--- Directions for this task ---
Using the data below, transcribe exactly everything from the line that contains "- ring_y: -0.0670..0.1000" down to the line that contains "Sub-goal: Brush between". Include both of those lines and none of the pictures.

--- Raw data ---
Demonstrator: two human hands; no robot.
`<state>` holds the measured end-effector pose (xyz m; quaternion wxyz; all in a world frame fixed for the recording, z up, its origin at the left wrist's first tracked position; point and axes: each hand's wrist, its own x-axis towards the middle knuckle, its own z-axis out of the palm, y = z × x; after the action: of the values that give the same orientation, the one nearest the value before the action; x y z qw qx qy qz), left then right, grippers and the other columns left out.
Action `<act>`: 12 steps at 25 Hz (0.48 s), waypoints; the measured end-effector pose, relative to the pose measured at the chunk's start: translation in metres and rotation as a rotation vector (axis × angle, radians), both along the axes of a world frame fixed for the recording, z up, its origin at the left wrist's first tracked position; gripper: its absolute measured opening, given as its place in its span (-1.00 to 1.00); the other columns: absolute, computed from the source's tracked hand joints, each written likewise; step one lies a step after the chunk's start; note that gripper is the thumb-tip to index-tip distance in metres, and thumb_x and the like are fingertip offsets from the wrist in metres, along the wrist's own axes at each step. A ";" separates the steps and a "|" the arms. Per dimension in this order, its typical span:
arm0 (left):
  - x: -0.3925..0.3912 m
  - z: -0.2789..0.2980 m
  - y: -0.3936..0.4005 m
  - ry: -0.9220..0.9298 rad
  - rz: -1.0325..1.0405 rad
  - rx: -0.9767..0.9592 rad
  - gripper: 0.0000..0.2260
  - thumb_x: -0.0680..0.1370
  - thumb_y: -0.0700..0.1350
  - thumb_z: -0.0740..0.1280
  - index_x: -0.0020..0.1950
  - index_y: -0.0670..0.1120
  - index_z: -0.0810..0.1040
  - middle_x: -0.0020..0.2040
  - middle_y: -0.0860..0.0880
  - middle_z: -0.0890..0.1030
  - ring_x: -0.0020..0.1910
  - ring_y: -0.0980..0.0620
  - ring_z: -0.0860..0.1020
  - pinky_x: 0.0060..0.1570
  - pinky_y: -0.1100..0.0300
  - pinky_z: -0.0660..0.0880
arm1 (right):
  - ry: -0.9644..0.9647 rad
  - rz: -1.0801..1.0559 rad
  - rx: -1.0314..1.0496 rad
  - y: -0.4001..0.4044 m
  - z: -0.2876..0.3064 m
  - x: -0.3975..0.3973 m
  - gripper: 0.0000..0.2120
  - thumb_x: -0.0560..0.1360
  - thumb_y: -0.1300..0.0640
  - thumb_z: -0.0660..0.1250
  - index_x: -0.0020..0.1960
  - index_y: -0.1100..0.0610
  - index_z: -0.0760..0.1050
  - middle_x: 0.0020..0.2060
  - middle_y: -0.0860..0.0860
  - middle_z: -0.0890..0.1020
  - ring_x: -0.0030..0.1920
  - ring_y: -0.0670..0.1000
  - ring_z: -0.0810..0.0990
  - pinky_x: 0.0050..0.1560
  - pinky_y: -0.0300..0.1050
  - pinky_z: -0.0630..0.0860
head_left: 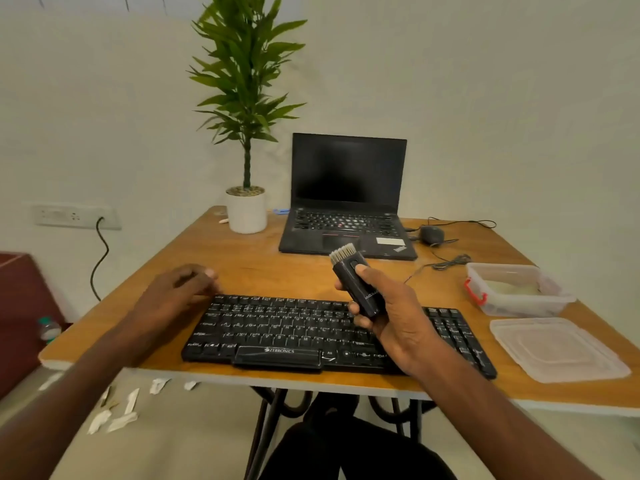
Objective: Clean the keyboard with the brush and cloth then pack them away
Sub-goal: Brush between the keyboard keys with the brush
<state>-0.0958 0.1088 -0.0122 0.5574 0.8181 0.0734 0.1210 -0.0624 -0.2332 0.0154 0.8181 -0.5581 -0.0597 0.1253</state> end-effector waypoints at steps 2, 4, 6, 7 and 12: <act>-0.005 0.004 0.019 0.186 -0.162 -0.054 -0.74 0.60 0.12 0.43 0.26 0.11 0.69 0.21 0.06 0.72 0.26 -0.09 0.65 0.23 -0.05 0.54 | -0.028 0.023 -0.061 0.005 0.001 -0.002 -0.71 0.56 0.18 0.45 0.27 0.13 0.60 0.02 0.15 0.68 -0.23 0.02 0.59 -0.39 -0.19 0.45; -0.008 0.006 0.040 0.317 -0.361 -0.108 -0.48 0.45 0.16 0.60 0.40 0.25 0.59 0.41 0.11 0.61 0.38 -0.04 0.58 0.41 -0.14 0.48 | -0.097 -0.042 -0.230 0.013 0.004 -0.004 -0.65 0.51 0.23 0.51 0.24 0.02 0.55 0.04 0.11 0.71 -0.25 -0.04 0.63 -0.37 -0.22 0.48; -0.009 0.008 0.051 0.445 -0.509 0.031 -0.11 0.31 0.22 0.66 0.57 0.34 0.34 0.58 0.18 0.39 0.51 0.04 0.43 0.53 -0.08 0.37 | -0.160 -0.131 -0.376 0.029 0.009 -0.003 -0.59 0.47 0.18 0.56 0.24 -0.01 0.52 0.01 0.08 0.71 -0.27 -0.12 0.63 -0.37 -0.29 0.48; -0.008 0.010 0.048 0.508 -0.563 0.135 0.04 0.28 0.23 0.67 0.64 0.35 0.18 0.60 0.19 0.30 0.52 0.05 0.38 0.54 -0.05 0.35 | -0.186 -0.149 -0.402 0.038 0.012 -0.002 -0.55 0.45 0.16 0.59 0.26 -0.02 0.51 0.03 0.05 0.70 -0.20 -0.12 0.64 -0.33 -0.29 0.50; -0.005 0.017 0.021 0.602 -0.560 0.374 0.31 0.24 0.16 0.72 0.68 0.30 -0.19 0.55 0.14 0.22 0.46 0.00 0.34 0.52 -0.02 0.30 | -0.387 0.009 -0.585 0.104 0.021 0.018 -0.55 0.40 0.18 0.62 0.21 -0.02 0.54 0.08 -0.06 0.66 0.06 -0.04 0.66 -0.07 -0.16 0.57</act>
<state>-0.1005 0.1298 0.0047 0.3648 0.8919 -0.0152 -0.2667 -0.0440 -0.1288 0.0368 0.5964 -0.7821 -0.1776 0.0325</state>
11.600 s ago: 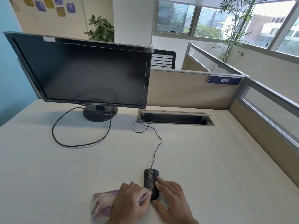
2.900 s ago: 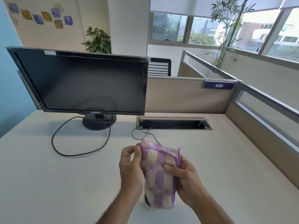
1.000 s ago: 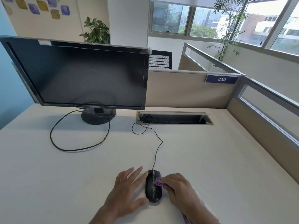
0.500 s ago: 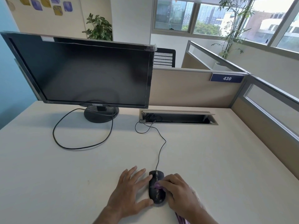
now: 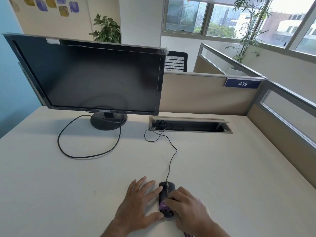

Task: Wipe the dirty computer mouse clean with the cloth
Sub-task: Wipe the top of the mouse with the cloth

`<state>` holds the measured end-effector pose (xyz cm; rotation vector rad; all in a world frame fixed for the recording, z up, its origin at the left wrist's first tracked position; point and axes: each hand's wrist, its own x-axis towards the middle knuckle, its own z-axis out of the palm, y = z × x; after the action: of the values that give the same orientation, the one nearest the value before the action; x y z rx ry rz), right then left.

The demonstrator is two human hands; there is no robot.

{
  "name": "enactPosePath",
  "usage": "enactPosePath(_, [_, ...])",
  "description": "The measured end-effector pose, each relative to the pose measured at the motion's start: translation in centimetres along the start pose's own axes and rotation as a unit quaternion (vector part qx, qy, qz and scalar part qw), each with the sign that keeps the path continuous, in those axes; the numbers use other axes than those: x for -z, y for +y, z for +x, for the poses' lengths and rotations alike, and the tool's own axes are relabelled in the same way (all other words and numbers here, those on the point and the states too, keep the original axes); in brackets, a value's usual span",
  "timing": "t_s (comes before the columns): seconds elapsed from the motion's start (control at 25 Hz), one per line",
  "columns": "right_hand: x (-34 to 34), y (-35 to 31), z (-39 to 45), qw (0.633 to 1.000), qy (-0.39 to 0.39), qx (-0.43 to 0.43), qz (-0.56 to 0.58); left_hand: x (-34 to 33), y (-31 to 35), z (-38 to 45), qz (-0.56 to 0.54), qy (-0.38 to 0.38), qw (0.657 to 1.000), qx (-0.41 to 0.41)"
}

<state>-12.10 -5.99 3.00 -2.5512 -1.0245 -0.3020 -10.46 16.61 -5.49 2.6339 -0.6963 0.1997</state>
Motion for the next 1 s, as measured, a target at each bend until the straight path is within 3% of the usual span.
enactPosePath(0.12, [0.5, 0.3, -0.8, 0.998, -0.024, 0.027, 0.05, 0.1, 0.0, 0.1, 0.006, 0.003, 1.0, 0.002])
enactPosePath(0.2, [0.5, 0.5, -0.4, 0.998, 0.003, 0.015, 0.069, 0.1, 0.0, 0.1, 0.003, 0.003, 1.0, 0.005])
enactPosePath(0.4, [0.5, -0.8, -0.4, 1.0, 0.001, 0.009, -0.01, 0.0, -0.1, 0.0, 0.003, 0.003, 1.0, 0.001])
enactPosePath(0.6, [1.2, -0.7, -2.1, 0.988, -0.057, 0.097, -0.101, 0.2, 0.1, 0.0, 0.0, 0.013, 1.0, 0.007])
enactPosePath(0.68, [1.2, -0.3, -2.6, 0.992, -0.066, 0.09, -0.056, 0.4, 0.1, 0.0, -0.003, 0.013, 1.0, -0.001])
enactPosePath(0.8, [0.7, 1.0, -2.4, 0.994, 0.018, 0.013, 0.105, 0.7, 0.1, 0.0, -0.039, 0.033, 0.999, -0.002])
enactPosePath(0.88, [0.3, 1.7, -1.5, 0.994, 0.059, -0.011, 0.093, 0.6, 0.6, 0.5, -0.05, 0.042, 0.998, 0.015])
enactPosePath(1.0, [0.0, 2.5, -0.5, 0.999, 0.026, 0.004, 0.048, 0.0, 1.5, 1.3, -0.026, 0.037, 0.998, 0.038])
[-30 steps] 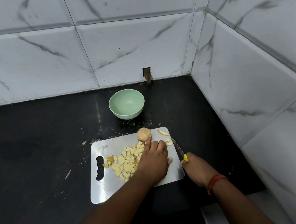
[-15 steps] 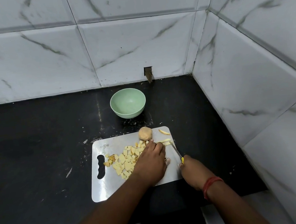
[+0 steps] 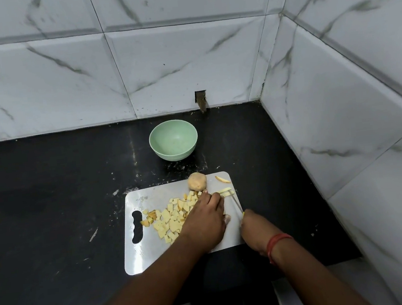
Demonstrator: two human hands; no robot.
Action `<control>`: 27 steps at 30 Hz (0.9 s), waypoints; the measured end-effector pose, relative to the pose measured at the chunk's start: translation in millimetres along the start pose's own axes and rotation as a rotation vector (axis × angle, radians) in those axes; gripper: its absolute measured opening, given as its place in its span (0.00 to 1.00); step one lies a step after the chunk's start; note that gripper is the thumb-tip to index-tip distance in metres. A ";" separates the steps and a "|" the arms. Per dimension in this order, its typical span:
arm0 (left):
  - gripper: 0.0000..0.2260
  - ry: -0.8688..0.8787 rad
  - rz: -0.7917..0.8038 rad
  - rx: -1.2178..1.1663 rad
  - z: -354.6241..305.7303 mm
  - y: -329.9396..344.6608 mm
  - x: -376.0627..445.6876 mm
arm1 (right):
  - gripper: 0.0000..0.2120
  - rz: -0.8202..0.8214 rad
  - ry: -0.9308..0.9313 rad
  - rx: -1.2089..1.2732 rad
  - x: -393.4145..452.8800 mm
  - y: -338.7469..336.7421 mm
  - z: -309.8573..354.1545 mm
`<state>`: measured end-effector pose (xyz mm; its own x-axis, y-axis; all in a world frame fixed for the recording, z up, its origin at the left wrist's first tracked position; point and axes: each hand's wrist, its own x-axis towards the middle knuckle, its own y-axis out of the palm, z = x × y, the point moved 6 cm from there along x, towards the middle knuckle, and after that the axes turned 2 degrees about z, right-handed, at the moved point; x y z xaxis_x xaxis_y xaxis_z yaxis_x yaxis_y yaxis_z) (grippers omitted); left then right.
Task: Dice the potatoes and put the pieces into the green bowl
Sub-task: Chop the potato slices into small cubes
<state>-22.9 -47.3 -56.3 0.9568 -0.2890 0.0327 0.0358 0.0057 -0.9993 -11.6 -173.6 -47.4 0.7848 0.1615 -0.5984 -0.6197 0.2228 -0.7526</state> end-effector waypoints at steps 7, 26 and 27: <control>0.28 -0.002 0.054 0.016 -1.4 1.3 1.5 | 0.15 0.015 -0.039 0.007 -7.0 3.7 -2.3; 0.29 -0.010 -0.007 -0.074 4.0 8.1 -1.9 | 0.14 -0.013 -0.072 0.009 -12.2 0.5 9.6; 0.29 -0.010 -0.006 -0.082 4.2 8.1 -2.3 | 0.14 -0.003 -0.073 0.004 -11.8 0.3 10.8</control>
<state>-23.6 -42.5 -64.4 0.9594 -0.2793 0.0387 0.0186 -0.0743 -0.9971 -20.9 -165.0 -37.6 0.7854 0.2302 -0.5746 -0.6175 0.2267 -0.7532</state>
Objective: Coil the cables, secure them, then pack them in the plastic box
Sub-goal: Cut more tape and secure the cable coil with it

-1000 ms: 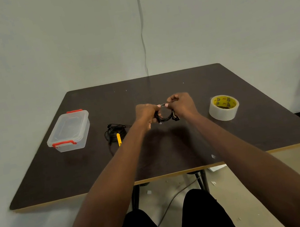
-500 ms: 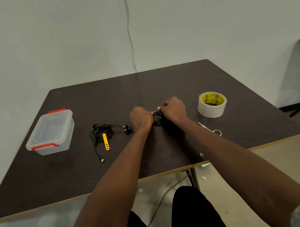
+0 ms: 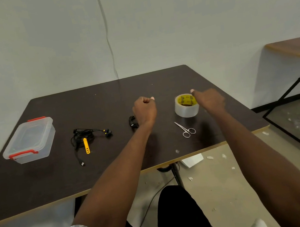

--- Reply ---
  - ring_y: -0.0670..0.1000
  - ring_z: -0.0810..0.0990
  - pinky_x: 0.0050..0.1560
  - pinky_y: -0.0300..0.1050
  - pinky_z: -0.0630..0.0860
head_left: 
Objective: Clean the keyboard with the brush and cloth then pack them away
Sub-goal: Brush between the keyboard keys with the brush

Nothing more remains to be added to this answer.